Demokrasi ialah “from the people by the people and for the people”, dari rakyat oleh rakyat dan untuk rakyat. Mungkin para calon, mencoba mengamalkan istilah mantan presiden amerika serikat ke-16 ini. Tapi pertanyaannya, apakah setelah menjadi kepala daerah prinsip ini masih digunakan.
Itulah yang menjadi tugas kita bersama, sebagai masyarakat sulawesi tenggara yang cinta akan daerahnya. Untuk menolak segala bentuk money politik.
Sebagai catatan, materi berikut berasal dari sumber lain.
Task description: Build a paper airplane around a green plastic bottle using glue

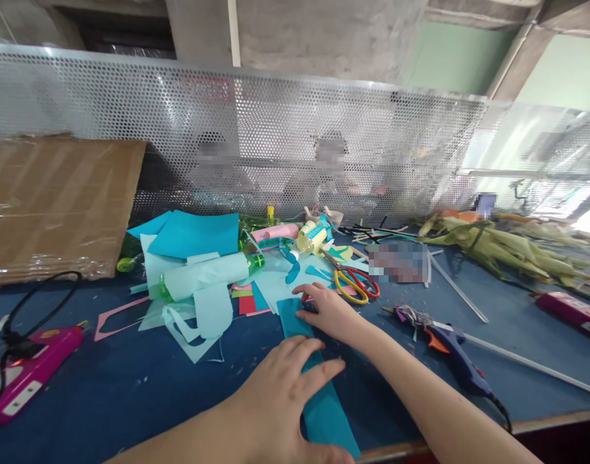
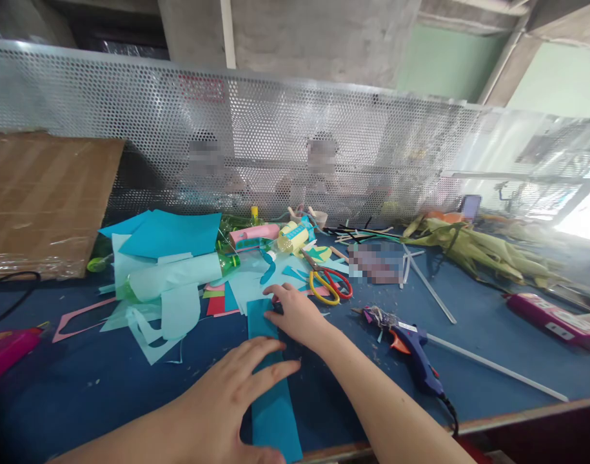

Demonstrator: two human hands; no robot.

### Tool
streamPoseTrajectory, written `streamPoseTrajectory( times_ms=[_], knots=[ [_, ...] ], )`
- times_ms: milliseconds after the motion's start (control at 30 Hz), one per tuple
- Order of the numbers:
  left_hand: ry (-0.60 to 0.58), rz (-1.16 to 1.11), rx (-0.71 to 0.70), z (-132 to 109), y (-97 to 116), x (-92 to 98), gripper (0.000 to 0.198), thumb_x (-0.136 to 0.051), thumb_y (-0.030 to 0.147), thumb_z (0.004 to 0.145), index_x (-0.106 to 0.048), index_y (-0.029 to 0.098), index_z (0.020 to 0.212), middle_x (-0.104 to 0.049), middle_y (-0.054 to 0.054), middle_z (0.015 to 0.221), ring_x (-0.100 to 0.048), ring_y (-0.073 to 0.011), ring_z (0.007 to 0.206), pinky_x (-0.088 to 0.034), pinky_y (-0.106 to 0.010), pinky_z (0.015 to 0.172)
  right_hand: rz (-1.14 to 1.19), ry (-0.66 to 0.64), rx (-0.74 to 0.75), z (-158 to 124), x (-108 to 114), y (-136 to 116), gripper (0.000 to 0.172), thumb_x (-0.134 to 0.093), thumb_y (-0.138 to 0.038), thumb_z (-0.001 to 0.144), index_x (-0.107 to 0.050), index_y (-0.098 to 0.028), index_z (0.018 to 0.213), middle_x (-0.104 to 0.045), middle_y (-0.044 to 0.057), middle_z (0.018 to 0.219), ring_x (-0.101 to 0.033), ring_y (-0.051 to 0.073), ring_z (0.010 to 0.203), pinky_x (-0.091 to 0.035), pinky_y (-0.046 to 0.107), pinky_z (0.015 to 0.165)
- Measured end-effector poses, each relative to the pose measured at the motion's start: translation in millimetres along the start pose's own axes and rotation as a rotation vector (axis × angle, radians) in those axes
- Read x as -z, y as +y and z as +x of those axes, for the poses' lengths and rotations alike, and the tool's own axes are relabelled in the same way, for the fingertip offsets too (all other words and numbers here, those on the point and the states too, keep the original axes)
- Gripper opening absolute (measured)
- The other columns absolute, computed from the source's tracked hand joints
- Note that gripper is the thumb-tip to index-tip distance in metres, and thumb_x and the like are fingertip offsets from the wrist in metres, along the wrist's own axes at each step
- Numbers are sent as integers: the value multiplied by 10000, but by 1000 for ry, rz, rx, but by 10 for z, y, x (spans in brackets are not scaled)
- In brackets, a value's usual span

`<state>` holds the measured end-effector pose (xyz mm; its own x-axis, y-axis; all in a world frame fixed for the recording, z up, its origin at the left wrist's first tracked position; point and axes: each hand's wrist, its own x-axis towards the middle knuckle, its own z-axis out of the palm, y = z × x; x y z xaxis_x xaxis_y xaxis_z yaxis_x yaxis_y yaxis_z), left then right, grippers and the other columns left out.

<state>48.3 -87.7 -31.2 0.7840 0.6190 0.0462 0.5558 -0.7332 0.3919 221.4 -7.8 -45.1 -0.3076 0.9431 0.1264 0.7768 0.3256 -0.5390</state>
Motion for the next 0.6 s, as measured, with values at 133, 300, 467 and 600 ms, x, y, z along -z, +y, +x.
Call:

Membangun suatu budaya politik yang baru, merubah pandangan “untung & rugi”, semata-mata hanya untuk pengabdian.
Apabila ini berhasil kita wujudkan, maka kensicayaan bagi seluruh masyarakat sulawesi tenggara. Sebuah revolusi perubahan yang baru, meluruskan kembali system yang keliru. Pemilihan kepala daerah yang murah, yang menguntungkan seluruh komponen masyarakat.
Solusi
- Dalam mensosialisasikan atau sarana kampanye para calon kepala daerah, sebagai sarana pengenalan dapat digunakan seperti stasiun televisi milik pemerintah (TVRI) secara Cuma-Cuma bagi para calon
- Membuat regulasi baru, terkait pengusungan calon dari partai politik. Bahwa harus melalui tes kemampuan (berkompeten) dan penelusuran rekam jejak (berkredibilitas & integritas) .
- Pembiayaan partai politik sepenuhnya dari APBN, dengan pengawasan keuangan yang ketat. Monitoring dari KPK atau BPK secara langsung.
Tujuannya ialah, agar menciptakan kampanye yang murah, calon yang berkompeten dan memiliki integritas serta punya kredibilitas dan partai politik tidak tergantung pada pemilik modal sehingga tidak menjadikan partai politik sebagi mesin pencari uang pula.